A cartografia de um cérebro, por menor e simples que seja, é uma odisseia: não é à toa que a descrição do conectoma humano ainda é um sonho inatingível. Até agora, só tinham descritas as conexões neurais de três animais: o minúsculo filtrador marinho da classe dos asidáceos Ciona intestinalis, cujo sistema nervoso é formado por 177 neurónios; o verme nematóide Caenorhabditis elegans, com 302, e a larva do verme marinho Platynereis dumeri, com cerca de 1.500.
Recentemente, uma equipa de investigadores do Laboratório de Biologia Molecular do Conselho de Pesquisa Médica de Cambridge, em Inglaterra, alcançou um novo marco. Liderada por dois neurobiólogos, o catalão Albert Cardona e a croata Marta Zlatic, a equipa reconstruiu todos os neurónios e os respectivos dendrites em forma de árvore, da larva da famosa Drosophila melanogaster, a mosca-da-fruta, um organismo amplamente utilizado pelos laboratórios de genética em investigações que permitiram grandes avanços científicos.
ALBERT CARDONA
Imagem recria o cérebro da larva da mosca-da-fruta, também conhecida por mosca-do-vinagre, com os seus 3.016 neurónios, especializados nos sentidos do olfacto e do paladar.

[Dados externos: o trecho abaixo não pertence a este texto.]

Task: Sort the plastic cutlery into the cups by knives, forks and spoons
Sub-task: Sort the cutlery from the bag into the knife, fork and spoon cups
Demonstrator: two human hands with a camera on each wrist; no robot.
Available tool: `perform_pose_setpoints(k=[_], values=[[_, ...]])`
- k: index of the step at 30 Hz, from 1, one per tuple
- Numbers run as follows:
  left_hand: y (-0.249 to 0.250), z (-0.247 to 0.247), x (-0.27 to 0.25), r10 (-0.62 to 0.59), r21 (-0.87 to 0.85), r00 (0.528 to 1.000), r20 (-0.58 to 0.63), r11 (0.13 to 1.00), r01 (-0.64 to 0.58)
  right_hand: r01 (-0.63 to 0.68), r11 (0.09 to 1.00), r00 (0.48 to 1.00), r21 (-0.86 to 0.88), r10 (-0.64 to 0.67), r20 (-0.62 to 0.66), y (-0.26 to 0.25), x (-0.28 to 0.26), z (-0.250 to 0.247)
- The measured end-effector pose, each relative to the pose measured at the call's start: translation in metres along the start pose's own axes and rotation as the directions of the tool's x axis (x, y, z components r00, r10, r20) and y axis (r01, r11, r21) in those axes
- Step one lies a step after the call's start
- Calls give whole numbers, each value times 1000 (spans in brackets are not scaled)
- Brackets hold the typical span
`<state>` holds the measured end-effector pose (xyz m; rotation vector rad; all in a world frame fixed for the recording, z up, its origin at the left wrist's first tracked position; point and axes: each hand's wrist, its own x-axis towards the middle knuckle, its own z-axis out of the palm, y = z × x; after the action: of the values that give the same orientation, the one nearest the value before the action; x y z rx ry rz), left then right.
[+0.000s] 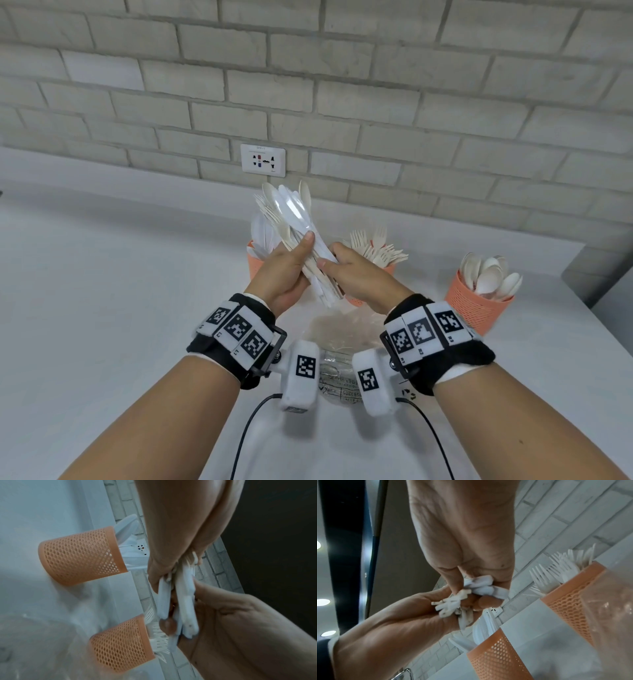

"Localizámos todas as sinapses (os pontos de interligação entre os neurónios), bem como os caminhos que a informação percorre quando é emitida pelos sentidos deste insecto (visão, audição, olfacto, paladar e tacto, mas também a dor, a temperatura e o nível de oxigénio) até atingirem os neurónios responsáveis pelas respostas motoras”, explica Albert Cardona. Estes 3.016 neurónios, divididos igualmente entre os dois hemisférios podem inspirar futuros designs de redes neurais artificiais e aumentar o conhecimento de doenças neurodegenerativas. "Acreditamos que o conhecimento do mapa do território cerebral da larva de Drosophila nos permitirá investigar as disfunções motoras e cognitivas dos doentes de Alzheimer ou de Parkinson e, consequentemente, que alguém possa um dia desenvolver um medicamento para aliviar os seus sintomas ou mesmo curá-los", diz o neurocientista. Em breve, outros conectomas animais serão decifrados. No horizonte, estão uma lula, um lagarto e um rato.
"Acreditamos que o conhecimento do mapa do território cerebral da larva de Drosophila nos permitirá investigar as disfunções motoras e cognitivas dos doentes de Alzheimer ou de Parkinson."